Scott: Yeah, I like that and it’s actually I think fits in nicely with one of the things that you talk about in your book, which is novelty.
Oren Klaff: For sure, so under novelty I’d say, look people come to meetings, they take phone calls, they listen to podcasts because they want to hear something new, meet new and interesting people and get colorful ideas into their mind that they previously didn’t have. If you started a podcast or a TV show or whatever it is, off with ‘hey, I’m going to spend the next 20-30 minutes telling you about some stuff that you probably already know’ then you certainly don’t have novelty, you lose people’s attention and once you’ve lost their attention, you can see the progression, you have no convincing power and they don’t come back.
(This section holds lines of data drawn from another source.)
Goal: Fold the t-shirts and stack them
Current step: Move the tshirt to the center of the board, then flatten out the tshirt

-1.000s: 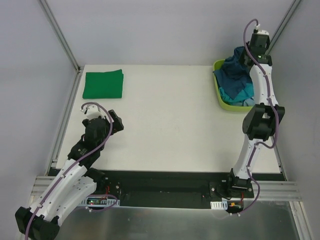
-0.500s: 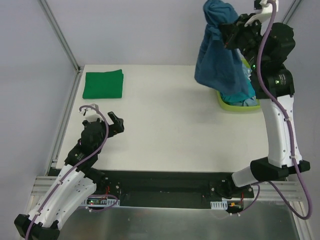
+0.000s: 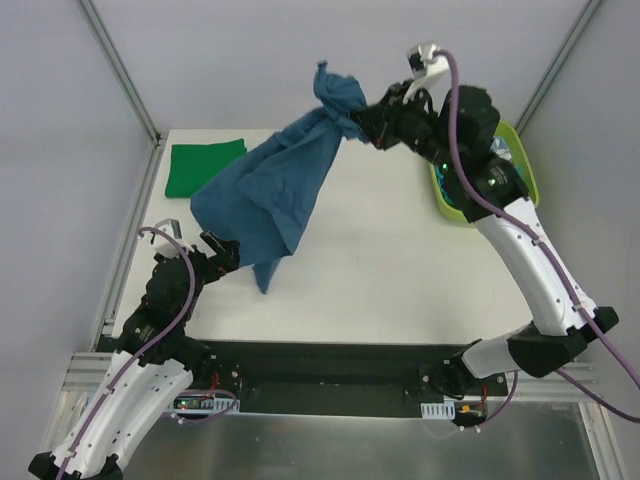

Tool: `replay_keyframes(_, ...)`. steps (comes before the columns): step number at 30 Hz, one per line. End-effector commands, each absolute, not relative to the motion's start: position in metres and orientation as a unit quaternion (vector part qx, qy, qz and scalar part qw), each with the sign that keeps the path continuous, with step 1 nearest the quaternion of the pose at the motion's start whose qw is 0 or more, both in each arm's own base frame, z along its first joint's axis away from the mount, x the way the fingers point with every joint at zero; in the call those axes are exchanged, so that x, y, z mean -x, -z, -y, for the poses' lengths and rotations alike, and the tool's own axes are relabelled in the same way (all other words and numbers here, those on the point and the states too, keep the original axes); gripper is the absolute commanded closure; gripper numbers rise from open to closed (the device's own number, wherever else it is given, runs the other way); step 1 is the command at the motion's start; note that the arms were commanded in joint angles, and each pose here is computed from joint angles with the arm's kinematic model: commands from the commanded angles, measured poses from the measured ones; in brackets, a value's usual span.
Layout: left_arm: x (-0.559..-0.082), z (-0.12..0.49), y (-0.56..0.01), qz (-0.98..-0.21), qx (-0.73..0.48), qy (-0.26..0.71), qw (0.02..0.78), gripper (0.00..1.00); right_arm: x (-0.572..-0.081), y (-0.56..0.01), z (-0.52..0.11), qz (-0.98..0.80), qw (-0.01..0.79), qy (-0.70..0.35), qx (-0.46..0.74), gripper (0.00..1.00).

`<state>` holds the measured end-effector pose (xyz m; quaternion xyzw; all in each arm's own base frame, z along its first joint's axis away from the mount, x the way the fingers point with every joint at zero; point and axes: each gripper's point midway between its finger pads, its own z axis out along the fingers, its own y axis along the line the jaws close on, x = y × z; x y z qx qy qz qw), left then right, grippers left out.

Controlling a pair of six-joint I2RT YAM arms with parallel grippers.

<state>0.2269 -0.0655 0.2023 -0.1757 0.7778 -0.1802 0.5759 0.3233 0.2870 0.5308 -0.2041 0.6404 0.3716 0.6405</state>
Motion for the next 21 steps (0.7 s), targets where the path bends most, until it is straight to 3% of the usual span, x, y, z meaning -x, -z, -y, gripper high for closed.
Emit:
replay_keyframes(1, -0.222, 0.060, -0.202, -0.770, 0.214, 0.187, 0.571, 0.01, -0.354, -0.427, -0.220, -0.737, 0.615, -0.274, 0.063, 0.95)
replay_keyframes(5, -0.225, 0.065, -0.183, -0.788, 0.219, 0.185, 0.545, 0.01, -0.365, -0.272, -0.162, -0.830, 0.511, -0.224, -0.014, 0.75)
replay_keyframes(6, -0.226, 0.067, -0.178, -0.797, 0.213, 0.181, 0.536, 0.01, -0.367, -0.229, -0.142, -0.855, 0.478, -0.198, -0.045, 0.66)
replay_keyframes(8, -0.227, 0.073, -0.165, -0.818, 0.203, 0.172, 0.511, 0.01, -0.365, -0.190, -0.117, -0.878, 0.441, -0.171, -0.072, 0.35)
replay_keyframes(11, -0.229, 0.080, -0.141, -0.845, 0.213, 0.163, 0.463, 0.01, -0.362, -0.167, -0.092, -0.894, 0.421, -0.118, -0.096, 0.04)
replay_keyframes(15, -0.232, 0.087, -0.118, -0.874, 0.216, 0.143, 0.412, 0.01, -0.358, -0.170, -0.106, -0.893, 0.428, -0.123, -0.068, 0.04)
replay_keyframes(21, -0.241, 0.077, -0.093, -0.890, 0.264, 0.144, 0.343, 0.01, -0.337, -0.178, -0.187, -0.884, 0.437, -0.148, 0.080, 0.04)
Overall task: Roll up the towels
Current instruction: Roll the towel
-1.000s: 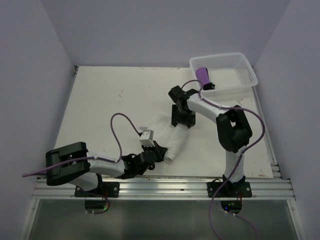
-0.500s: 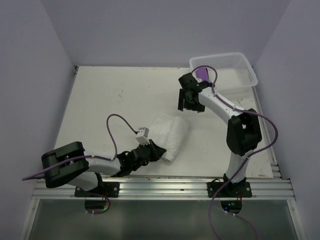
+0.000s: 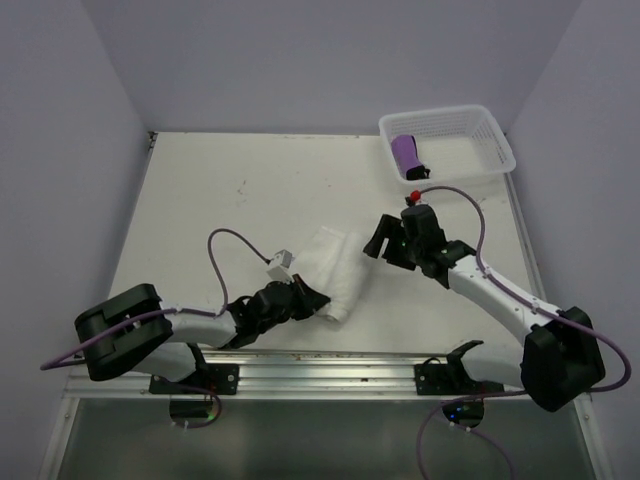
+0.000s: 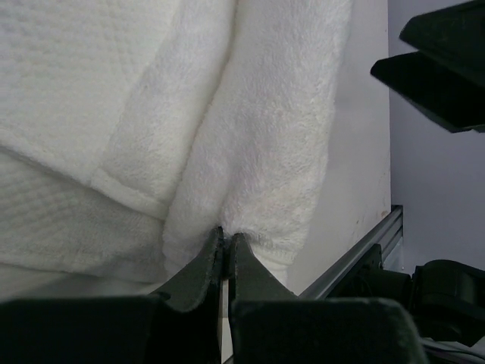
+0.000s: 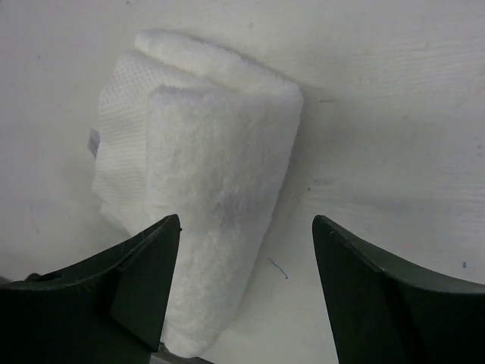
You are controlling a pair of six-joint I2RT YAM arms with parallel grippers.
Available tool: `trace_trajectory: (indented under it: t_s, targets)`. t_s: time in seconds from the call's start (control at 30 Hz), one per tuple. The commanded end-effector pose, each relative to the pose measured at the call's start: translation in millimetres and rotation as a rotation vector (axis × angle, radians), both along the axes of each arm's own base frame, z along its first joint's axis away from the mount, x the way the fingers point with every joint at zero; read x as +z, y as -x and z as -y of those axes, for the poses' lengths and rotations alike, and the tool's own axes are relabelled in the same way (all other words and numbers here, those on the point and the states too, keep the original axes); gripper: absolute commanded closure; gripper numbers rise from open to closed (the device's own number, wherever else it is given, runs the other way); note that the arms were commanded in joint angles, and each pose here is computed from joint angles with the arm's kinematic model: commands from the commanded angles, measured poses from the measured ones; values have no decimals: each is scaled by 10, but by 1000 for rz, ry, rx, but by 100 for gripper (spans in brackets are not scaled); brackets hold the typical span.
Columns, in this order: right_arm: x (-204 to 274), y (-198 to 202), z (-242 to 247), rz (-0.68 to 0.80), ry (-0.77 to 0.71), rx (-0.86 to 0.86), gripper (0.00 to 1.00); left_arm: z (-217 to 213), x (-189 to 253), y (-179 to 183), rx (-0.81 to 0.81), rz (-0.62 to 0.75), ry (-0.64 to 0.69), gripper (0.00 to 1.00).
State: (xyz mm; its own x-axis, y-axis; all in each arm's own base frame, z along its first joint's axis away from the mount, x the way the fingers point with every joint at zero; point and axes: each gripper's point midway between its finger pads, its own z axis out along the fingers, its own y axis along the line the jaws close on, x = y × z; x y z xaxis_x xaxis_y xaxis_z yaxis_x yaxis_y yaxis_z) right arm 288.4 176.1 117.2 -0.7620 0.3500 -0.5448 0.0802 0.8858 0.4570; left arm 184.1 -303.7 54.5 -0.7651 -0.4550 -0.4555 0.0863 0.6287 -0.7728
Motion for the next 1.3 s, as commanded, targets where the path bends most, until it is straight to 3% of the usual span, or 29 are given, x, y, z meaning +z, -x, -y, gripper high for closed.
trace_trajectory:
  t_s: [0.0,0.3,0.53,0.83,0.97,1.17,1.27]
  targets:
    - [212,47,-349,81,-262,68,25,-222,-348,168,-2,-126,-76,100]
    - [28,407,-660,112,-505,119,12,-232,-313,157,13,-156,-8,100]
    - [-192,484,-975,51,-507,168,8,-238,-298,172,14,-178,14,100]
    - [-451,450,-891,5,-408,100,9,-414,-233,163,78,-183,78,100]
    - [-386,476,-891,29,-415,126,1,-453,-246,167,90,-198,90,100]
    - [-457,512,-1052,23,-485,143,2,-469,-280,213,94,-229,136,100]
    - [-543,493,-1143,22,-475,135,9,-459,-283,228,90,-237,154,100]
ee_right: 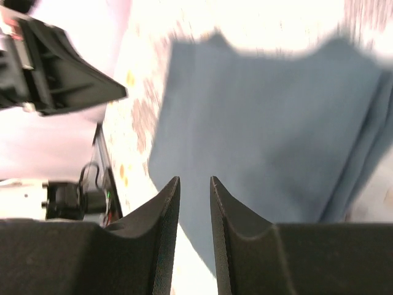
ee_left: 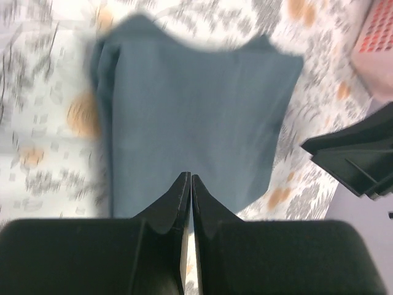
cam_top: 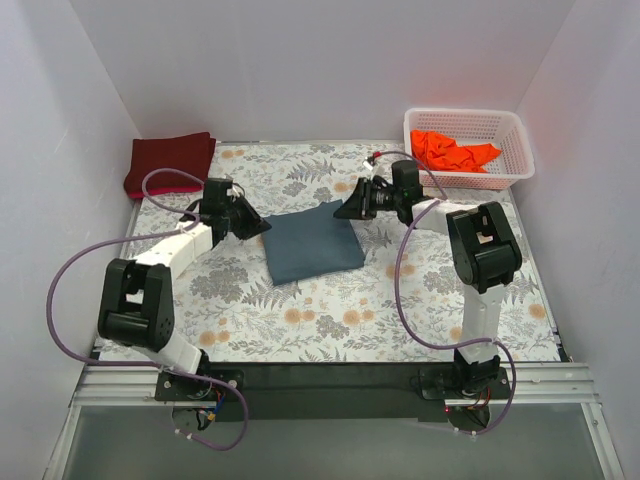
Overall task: Fold and stack the t-shirts
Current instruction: Fold the tshirt
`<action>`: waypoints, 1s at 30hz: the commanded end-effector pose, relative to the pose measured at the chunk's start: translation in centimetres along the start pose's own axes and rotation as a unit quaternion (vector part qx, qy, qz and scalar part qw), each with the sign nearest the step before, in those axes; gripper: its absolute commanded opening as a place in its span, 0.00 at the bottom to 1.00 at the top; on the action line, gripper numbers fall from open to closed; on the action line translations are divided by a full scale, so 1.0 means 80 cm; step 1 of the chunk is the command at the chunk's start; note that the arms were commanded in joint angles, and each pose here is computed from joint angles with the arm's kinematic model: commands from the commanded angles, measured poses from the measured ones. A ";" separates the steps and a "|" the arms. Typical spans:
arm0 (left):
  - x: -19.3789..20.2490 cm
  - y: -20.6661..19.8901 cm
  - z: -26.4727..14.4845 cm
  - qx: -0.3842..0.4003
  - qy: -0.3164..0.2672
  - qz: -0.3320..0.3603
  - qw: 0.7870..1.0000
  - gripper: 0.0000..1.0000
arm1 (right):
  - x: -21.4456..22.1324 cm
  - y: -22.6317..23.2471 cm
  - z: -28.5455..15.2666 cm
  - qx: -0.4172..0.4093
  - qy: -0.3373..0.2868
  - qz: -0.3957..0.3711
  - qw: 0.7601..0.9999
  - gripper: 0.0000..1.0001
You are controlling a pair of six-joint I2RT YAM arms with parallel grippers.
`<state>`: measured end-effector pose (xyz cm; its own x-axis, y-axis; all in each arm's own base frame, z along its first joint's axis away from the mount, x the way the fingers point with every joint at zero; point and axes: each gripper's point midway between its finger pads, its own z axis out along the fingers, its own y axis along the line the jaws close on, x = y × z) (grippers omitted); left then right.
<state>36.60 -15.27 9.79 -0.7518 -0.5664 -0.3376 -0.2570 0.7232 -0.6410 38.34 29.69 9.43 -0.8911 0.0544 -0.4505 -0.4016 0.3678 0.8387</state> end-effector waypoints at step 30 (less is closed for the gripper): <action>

So novelty satisfies the basic need of wanting to meet new people, learn new things and hear about colorful new ideas that are — to paint the world — to provide some additional perspective on the world we live in. So that’s my fanciful description on the importance of novelty. So the big idea has to introduce novelty, I would think — I’d give you another way to try and understand that. So you move from the big idea into what’s changing. So if we tie this back into this idea of neuroscience and what’s happening with the actual brain, a huge amount of the human mind, your mind, the brain inside your head, you put your hands in your head you get an idea, that’s 450 cubic centimeters of cerebral mass, a huge amount of that 450 cubic centimeters is dedicated to detecting change.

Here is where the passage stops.